Managing Information

The explosive growth of the Internet and the World Wide Web has allowed attorneys to access an enormous amount of data and facts. An intranet is a way of efficiently and effectively managing that information. An intranet, in other words, is different from the Internet in that an intranet is tailored to provide the information most beneficial and most appropriate to a firm's individual lawyers and staff members. As stated by Gary N. Osborne, director of information technology in the Cleveland office of the law firm of Calfee, Halter & Griswold L.L.P., an intranet "is an internal repository of a variety of information contained within a firm, including client-related information and news links." It is, he says, "the place where our users can go to find information."

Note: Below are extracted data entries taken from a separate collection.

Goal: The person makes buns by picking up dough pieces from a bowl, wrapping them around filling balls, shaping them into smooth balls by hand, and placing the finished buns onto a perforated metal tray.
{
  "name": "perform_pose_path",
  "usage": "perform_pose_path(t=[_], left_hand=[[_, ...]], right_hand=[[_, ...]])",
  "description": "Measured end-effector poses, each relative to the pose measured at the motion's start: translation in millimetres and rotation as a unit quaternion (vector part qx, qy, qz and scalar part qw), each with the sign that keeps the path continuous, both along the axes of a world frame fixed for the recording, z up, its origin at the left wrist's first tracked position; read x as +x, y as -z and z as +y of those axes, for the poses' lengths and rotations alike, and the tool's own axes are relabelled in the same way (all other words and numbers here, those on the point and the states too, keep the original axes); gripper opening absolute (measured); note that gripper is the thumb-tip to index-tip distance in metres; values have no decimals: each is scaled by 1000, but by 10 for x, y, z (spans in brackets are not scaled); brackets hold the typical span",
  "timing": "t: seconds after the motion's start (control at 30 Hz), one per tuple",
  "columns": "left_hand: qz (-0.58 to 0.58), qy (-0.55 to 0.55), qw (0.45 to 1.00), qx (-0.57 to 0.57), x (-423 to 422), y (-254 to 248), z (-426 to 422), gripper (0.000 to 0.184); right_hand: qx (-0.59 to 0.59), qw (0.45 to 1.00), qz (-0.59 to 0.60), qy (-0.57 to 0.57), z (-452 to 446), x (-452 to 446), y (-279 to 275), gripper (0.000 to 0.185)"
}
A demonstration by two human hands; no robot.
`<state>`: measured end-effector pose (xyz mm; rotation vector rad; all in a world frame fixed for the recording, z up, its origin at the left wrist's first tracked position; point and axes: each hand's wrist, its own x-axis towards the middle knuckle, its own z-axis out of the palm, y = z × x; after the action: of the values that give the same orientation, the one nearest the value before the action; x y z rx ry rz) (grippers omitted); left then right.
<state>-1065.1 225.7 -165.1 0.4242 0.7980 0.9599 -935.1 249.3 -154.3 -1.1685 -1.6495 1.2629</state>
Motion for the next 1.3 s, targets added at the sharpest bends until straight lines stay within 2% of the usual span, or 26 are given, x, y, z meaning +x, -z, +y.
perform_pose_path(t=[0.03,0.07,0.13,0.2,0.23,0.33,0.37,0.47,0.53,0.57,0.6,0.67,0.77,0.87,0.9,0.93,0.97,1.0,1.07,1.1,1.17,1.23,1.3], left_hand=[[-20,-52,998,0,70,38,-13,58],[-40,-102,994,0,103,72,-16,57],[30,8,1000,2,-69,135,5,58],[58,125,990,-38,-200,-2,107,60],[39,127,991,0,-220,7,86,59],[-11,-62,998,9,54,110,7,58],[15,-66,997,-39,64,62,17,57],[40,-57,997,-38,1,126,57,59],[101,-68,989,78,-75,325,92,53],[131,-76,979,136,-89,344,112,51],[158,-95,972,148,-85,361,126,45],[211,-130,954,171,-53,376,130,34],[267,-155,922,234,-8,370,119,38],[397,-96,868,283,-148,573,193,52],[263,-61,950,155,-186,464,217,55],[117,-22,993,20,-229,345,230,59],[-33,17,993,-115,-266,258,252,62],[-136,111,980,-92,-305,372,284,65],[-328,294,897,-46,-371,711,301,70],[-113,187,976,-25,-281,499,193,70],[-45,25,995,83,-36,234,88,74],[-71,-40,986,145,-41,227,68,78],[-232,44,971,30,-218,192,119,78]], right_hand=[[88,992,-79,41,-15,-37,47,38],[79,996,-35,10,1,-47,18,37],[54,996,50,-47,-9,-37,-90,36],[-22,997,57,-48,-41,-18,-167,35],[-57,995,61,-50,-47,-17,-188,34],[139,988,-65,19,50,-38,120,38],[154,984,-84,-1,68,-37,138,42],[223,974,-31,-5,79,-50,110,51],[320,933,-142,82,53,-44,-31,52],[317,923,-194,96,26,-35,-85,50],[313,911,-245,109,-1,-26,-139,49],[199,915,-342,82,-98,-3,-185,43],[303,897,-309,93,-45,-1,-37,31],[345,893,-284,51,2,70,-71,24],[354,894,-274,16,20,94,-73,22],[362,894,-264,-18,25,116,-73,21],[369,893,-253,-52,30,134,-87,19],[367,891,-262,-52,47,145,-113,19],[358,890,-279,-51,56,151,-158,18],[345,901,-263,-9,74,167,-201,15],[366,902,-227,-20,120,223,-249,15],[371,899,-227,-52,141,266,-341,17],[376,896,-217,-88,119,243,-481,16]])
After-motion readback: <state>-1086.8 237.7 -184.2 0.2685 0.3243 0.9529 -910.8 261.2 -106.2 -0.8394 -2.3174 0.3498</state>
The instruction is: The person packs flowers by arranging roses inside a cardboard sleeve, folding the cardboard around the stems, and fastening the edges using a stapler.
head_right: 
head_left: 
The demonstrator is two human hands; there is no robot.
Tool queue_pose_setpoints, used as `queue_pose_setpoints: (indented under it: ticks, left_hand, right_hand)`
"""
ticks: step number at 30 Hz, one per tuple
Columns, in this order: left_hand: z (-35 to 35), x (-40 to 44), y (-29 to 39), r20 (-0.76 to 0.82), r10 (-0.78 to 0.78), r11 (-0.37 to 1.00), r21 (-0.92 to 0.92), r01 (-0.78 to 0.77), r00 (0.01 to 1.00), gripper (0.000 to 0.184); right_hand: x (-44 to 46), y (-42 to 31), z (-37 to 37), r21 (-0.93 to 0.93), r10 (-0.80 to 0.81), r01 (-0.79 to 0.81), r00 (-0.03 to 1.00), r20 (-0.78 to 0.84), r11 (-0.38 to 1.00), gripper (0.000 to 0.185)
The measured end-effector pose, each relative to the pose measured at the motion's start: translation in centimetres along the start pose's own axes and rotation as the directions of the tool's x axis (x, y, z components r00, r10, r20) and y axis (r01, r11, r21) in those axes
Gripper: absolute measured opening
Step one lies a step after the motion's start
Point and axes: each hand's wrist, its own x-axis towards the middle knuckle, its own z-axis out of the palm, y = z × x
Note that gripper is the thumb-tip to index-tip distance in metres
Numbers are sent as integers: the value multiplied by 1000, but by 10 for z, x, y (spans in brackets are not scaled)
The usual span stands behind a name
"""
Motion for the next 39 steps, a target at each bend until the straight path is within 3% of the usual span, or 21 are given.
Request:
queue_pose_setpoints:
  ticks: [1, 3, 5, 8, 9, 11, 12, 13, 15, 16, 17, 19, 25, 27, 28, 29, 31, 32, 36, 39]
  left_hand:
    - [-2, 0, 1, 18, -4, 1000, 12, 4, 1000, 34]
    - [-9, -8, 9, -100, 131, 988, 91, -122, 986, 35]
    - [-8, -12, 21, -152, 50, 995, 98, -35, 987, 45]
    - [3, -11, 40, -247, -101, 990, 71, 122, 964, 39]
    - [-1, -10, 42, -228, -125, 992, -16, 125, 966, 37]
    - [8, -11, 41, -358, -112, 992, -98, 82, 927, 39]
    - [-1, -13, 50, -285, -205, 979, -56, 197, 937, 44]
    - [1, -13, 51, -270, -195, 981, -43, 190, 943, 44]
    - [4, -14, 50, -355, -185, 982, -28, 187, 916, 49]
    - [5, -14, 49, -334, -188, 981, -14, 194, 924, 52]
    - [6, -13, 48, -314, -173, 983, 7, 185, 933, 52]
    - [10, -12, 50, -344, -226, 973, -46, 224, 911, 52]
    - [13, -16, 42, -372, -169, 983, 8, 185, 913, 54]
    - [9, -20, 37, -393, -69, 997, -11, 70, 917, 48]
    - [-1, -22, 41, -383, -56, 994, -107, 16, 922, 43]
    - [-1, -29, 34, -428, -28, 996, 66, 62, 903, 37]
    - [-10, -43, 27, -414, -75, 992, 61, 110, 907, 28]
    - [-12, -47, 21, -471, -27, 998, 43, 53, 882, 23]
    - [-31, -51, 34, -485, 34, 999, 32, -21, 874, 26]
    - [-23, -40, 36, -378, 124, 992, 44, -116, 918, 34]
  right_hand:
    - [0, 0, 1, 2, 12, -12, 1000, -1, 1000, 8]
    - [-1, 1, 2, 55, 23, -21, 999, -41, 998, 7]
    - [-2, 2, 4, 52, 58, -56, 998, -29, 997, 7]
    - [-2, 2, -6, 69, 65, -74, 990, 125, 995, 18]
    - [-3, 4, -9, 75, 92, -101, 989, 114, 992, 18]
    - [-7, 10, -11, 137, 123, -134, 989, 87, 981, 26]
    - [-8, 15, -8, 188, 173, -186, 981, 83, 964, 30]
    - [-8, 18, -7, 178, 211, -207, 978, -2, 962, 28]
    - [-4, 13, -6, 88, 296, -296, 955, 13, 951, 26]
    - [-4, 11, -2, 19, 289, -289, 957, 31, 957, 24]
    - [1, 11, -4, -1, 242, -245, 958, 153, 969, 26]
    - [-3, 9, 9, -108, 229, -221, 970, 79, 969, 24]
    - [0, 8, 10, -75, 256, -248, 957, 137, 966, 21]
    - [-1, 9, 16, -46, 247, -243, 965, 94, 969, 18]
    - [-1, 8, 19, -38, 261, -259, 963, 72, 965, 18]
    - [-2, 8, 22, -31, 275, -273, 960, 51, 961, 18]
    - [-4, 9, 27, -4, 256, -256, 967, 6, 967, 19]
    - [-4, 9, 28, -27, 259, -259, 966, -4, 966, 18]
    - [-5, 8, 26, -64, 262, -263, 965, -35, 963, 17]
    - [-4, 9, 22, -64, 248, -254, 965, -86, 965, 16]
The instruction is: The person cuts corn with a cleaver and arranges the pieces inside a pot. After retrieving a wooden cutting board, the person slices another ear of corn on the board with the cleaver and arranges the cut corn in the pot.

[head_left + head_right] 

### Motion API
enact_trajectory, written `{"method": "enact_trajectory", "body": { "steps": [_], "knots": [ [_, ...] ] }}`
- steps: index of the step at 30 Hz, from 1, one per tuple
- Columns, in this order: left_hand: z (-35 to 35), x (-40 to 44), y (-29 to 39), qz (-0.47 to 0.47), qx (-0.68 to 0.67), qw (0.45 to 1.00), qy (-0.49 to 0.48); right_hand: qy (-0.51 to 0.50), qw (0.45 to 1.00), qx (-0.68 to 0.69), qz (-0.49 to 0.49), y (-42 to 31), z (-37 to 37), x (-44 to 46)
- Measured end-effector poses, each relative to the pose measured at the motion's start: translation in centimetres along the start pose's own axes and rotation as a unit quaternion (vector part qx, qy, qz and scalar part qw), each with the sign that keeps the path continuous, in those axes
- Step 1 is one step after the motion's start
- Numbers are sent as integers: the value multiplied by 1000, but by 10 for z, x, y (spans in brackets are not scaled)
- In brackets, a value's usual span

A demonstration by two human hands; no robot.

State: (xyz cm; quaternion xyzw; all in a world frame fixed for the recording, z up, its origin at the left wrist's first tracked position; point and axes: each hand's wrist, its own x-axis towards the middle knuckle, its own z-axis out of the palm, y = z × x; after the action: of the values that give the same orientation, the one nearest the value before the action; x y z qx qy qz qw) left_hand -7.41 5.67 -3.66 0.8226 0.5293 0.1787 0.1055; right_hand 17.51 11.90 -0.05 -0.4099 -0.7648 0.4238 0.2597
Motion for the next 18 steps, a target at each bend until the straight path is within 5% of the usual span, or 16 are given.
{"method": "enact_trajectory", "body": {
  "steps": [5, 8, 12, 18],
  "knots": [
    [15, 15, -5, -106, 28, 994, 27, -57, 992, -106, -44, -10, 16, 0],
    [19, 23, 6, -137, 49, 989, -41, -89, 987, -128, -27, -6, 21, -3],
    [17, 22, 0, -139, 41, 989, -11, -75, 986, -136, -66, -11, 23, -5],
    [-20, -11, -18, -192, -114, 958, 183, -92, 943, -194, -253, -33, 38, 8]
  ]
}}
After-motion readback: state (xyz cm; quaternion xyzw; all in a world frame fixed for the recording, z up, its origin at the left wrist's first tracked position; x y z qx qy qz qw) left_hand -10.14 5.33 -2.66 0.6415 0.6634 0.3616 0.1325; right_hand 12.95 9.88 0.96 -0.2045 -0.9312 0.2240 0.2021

The breadth of knowledge that can be placed on an intranet is staggering. It may encompass the whole of the intellectual property generated by the law firm as well as selected information from the Internet. For example, the Calfee, Halter intranet, known within the firm as "CalfeeNet," has three separate sections. There is a general information section, containing access to airline and travel information. An administrative section allows lawyers and other employees to reach the accounting, records, and human resources departments. In the third section, all the firm's major practice areas have individual pages with their own important news. Osborne explained that the corporate practice page has a practice area calendar (noting, for example, the date, location, and speakers at upcoming departmental luncheons), a collection of links to a forms index, relevant Internet links to the New York Stock Exchange and the Securities and Exchange Commission, and a customized Lexis research link.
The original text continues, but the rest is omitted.